• TASK PROMPT:
Give back the whole listing exactly as written, leaving out each picture.

....................

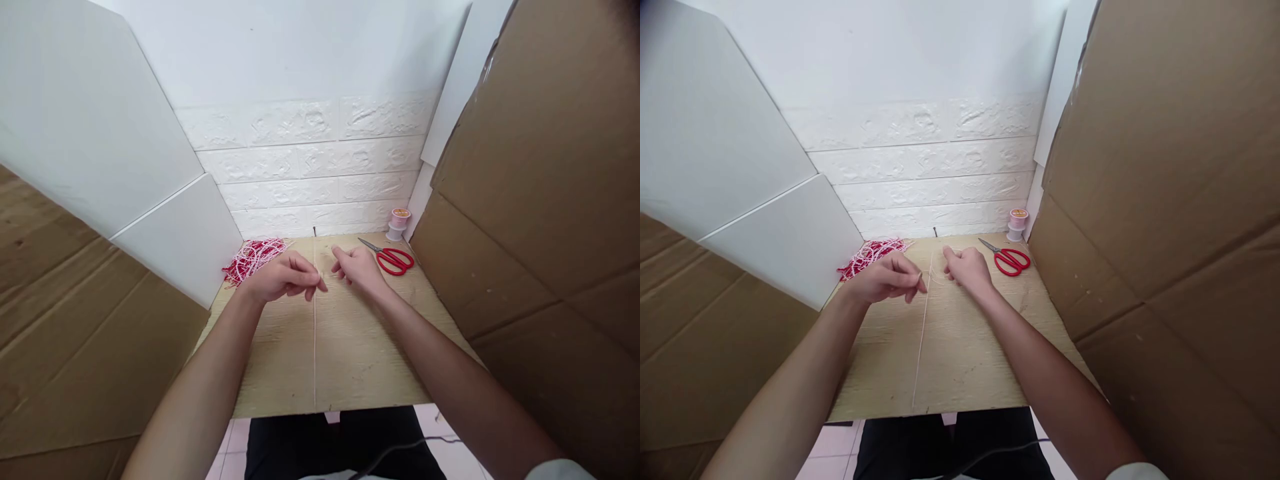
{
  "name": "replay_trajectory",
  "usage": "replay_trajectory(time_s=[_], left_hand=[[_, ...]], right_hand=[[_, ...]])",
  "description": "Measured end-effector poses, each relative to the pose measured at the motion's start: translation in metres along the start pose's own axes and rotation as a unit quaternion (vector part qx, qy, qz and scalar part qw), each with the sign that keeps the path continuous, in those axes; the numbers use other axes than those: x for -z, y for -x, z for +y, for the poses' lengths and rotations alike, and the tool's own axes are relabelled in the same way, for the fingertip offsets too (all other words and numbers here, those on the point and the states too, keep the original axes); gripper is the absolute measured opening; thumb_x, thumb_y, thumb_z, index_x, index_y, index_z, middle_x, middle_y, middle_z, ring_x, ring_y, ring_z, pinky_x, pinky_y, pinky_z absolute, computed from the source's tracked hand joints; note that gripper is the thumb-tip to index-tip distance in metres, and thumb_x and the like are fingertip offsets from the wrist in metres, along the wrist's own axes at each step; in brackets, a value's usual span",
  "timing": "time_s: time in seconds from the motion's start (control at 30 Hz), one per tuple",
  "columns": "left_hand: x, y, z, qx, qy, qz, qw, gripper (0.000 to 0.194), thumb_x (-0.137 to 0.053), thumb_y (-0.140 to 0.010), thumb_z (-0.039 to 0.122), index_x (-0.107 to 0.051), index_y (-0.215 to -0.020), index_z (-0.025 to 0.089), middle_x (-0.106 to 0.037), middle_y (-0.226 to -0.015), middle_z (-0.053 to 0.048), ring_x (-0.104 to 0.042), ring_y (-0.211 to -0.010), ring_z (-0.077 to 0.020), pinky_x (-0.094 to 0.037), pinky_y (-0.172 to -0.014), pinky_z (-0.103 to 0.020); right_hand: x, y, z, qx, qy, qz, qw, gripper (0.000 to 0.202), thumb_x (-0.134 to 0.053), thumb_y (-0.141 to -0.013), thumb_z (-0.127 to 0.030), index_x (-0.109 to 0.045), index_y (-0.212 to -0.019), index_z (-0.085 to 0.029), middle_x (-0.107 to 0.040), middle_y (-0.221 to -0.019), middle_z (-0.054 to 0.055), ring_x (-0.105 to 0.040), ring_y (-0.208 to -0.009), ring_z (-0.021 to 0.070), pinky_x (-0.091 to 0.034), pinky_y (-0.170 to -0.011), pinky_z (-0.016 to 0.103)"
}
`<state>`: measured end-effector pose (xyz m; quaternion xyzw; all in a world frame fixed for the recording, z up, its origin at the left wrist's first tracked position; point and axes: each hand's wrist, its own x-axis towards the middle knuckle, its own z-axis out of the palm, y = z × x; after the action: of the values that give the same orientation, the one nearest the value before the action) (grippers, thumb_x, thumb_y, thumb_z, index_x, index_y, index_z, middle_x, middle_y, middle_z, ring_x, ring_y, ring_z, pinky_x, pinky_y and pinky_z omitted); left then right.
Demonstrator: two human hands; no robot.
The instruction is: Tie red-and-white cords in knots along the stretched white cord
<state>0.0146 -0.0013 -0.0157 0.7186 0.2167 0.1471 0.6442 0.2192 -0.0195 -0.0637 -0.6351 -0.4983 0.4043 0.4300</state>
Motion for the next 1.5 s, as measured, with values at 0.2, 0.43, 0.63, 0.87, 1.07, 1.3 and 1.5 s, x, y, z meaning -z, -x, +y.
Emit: replay_trajectory(time_s=[0.2, 0.43, 0.63, 0.87, 1.07, 1.3, 1.5], left_hand=[[-0.001, -0.011, -0.008, -0.06, 0.107, 0.264, 0.957, 0.029, -0.069, -0.084, 0.037, -0.079, -0.096, 0.013, -0.037, -0.054, 0.002, -0.026, -0.048, -0.0046, -0.019, -0.048, -0.024], [-0.014, -0.03, -0.012, -0.061, 0.164, 0.355, 0.918, 0.033, -0.075, -0.072, 0.038, -0.08, -0.094, 0.014, -0.043, -0.066, 0.0, -0.037, -0.057, -0.007, -0.028, -0.053, -0.024], [-0.019, -0.035, -0.02, -0.082, 0.144, 0.374, 0.912, 0.024, -0.073, -0.075, 0.037, -0.08, -0.09, 0.02, -0.066, -0.104, -0.008, -0.055, -0.097, -0.0192, -0.043, -0.078, -0.03], [-0.02, -0.036, -0.025, -0.088, 0.085, 0.36, 0.925, 0.028, -0.07, -0.079, 0.04, -0.08, -0.097, 0.021, -0.066, -0.1, -0.007, -0.057, -0.099, -0.0219, -0.043, -0.084, -0.034], [-0.021, -0.039, -0.028, -0.086, 0.096, 0.351, 0.928, 0.029, -0.071, -0.078, 0.04, -0.08, -0.097, 0.02, -0.066, -0.094, -0.006, -0.058, -0.09, -0.0198, -0.043, -0.082, -0.034], [-0.026, -0.043, -0.033, -0.08, 0.074, 0.353, 0.929, 0.026, -0.071, -0.079, 0.042, -0.079, -0.09, 0.019, -0.063, -0.087, -0.005, -0.053, -0.08, -0.0151, -0.038, -0.071, -0.028], [-0.034, -0.049, -0.034, -0.067, 0.092, 0.404, 0.908, 0.029, -0.077, -0.071, 0.041, -0.068, -0.064, 0.015, -0.053, -0.067, -0.001, -0.043, -0.063, -0.011, -0.034, -0.062, -0.027]], right_hand=[[0.002, 0.008, -0.007, 0.127, -0.075, 0.07, 0.987, 0.039, -0.06, -0.083, -0.046, -0.067, -0.066, -0.012, -0.049, -0.05, -0.001, -0.041, -0.043, 0.0082, -0.03, -0.045, 0.023], [-0.023, 0.022, -0.012, 0.096, -0.267, -0.096, 0.954, 0.042, -0.074, -0.072, -0.046, -0.072, -0.093, -0.01, -0.065, -0.077, 0.006, -0.052, -0.047, 0.0098, -0.026, -0.034, 0.021], [-0.023, 0.024, -0.011, 0.058, -0.355, -0.103, 0.927, 0.038, -0.078, -0.071, -0.044, -0.072, -0.089, -0.011, -0.069, -0.085, 0.009, -0.055, -0.052, 0.0083, -0.026, -0.036, 0.018], [-0.024, 0.025, -0.013, 0.022, -0.426, -0.137, 0.894, 0.032, -0.081, -0.069, -0.037, -0.072, -0.086, -0.012, -0.07, -0.083, 0.008, -0.057, -0.054, 0.0081, -0.025, -0.037, 0.016], [-0.027, 0.024, -0.014, -0.009, -0.457, -0.117, 0.882, 0.026, -0.079, -0.068, -0.03, -0.07, -0.081, -0.01, -0.068, -0.076, 0.007, -0.055, -0.053, 0.0065, -0.028, -0.038, 0.015], [-0.026, 0.021, -0.021, -0.11, -0.489, -0.072, 0.862, 0.011, -0.071, -0.071, -0.018, -0.063, -0.074, -0.011, -0.061, -0.063, 0.002, -0.047, -0.048, 0.0043, -0.029, -0.039, 0.014], [-0.027, 0.018, -0.017, -0.115, -0.496, -0.076, 0.857, 0.013, -0.069, -0.071, -0.02, -0.059, -0.07, -0.012, -0.054, -0.058, -0.001, -0.043, -0.047, 0.0041, -0.027, -0.039, 0.015]])
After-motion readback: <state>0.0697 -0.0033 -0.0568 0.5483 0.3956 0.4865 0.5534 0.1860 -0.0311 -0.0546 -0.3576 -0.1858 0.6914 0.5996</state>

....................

• RESPONSE:
{
  "name": "replay_trajectory",
  "usage": "replay_trajectory(time_s=[_], left_hand=[[_, ...]], right_hand=[[_, ...]])",
  "description": "Measured end-effector poses, each relative to the pose measured at the motion's start: translation in metres along the start pose's own axes and rotation as a unit quaternion (vector part qx, qy, qz and scalar part qw), each with the sign that keeps the path continuous, in those axes; the numbers use other axes than those: x for -z, y for -x, z for +y, for the poses' lengths and rotations alike, and the tool's own axes are relabelled in the same way, for the fingertip offsets too (all other words and numbers here, those on the point and the states too, keep the original axes); gripper is the absolute measured opening; thumb_x, thumb_y, thumb_z, index_x, index_y, index_z, middle_x, middle_y, middle_z, ring_x, ring_y, ring_z, pinky_x, pinky_y, pinky_z absolute, computed from the source's tracked hand joints; note that gripper is the thumb-tip to index-tip distance in metres, and thumb_x and the like are fingertip offsets from the wrist in metres, along the wrist's own axes at each step; in brackets, a value's usual span",
  "timing": "time_s: time in seconds from the motion's start (control at 30 Hz), one per tuple",
  "columns": "left_hand: x, y, z, qx, qy, qz, qw, gripper (0.000 to 0.194), thumb_x (-0.137 to 0.053), thumb_y (-0.140 to 0.010), thumb_z (-0.039 to 0.122), index_x (-0.107 to 0.051), index_y (-0.215 to -0.020), index_z (-0.025 to 0.089), middle_x (-0.106 to 0.037), middle_y (-0.226 to -0.015), middle_z (-0.053 to 0.048), ring_x (-0.104 to 0.042), ring_y (-0.211 to -0.010), ring_z (-0.077 to 0.020), pinky_x (-0.094 to 0.037), pinky_y (-0.172 to -0.014), pinky_z (-0.103 to 0.020); right_hand: x, y, z, qx, qy, qz, qw, gripper (0.000 to 0.202), thumb_x (-0.134 to 0.053), thumb_y (-0.141 to -0.013), thumb_z (-0.127 to 0.030), index_x (-0.109 to 0.045), index_y (-0.212 to -0.019), index_z (-0.085 to 0.029), middle_x (-0.107 to 0.040), middle_y (-0.221 to -0.019), middle_z (-0.054 to 0.055), ring_x (-0.105 to 0.040), ring_y (-0.208 to -0.009), ring_z (-0.021 to 0.070), pinky_x (-0.091 to 0.034), pinky_y (-0.170 to -0.011), pinky_z (-0.016 to 0.103)"
}
`<state>`: measured end-effector pose (xyz m; quaternion xyzw; all in a world frame fixed for the recording, z up, its origin at the left wrist's first tracked position; point and axes: each hand's wrist, its own x-axis towards the middle knuckle, its own z-axis out of the palm, y = z × x; after the action: of the values that give the same orientation, the one nearest the value before the action) (grippers, thumb_x, thumb_y, thumb_z, index_x, index_y, index_z, middle_x, middle_y, middle_z, ring_x, ring_y, ring_z, pinky_x, pinky_y and pinky_z omitted); left then right.
Demonstrator: two human hands; no robot.
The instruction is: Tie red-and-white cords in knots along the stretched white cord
<state>0.0146 -0.0013 -0.0157 0.7186 0.2167 0.1471 0.6442 0.2192 -0.0195 -0.0637 -0.6351 -0.4983 0.4043 0.4300</state>
Motion for the next 1.5 s, as measured, with values at 0.2, 0.43, 0.63, 0.87, 1.07, 1.3 and 1.5 s, x, y, z meaning -z, -x, +y.
Emit: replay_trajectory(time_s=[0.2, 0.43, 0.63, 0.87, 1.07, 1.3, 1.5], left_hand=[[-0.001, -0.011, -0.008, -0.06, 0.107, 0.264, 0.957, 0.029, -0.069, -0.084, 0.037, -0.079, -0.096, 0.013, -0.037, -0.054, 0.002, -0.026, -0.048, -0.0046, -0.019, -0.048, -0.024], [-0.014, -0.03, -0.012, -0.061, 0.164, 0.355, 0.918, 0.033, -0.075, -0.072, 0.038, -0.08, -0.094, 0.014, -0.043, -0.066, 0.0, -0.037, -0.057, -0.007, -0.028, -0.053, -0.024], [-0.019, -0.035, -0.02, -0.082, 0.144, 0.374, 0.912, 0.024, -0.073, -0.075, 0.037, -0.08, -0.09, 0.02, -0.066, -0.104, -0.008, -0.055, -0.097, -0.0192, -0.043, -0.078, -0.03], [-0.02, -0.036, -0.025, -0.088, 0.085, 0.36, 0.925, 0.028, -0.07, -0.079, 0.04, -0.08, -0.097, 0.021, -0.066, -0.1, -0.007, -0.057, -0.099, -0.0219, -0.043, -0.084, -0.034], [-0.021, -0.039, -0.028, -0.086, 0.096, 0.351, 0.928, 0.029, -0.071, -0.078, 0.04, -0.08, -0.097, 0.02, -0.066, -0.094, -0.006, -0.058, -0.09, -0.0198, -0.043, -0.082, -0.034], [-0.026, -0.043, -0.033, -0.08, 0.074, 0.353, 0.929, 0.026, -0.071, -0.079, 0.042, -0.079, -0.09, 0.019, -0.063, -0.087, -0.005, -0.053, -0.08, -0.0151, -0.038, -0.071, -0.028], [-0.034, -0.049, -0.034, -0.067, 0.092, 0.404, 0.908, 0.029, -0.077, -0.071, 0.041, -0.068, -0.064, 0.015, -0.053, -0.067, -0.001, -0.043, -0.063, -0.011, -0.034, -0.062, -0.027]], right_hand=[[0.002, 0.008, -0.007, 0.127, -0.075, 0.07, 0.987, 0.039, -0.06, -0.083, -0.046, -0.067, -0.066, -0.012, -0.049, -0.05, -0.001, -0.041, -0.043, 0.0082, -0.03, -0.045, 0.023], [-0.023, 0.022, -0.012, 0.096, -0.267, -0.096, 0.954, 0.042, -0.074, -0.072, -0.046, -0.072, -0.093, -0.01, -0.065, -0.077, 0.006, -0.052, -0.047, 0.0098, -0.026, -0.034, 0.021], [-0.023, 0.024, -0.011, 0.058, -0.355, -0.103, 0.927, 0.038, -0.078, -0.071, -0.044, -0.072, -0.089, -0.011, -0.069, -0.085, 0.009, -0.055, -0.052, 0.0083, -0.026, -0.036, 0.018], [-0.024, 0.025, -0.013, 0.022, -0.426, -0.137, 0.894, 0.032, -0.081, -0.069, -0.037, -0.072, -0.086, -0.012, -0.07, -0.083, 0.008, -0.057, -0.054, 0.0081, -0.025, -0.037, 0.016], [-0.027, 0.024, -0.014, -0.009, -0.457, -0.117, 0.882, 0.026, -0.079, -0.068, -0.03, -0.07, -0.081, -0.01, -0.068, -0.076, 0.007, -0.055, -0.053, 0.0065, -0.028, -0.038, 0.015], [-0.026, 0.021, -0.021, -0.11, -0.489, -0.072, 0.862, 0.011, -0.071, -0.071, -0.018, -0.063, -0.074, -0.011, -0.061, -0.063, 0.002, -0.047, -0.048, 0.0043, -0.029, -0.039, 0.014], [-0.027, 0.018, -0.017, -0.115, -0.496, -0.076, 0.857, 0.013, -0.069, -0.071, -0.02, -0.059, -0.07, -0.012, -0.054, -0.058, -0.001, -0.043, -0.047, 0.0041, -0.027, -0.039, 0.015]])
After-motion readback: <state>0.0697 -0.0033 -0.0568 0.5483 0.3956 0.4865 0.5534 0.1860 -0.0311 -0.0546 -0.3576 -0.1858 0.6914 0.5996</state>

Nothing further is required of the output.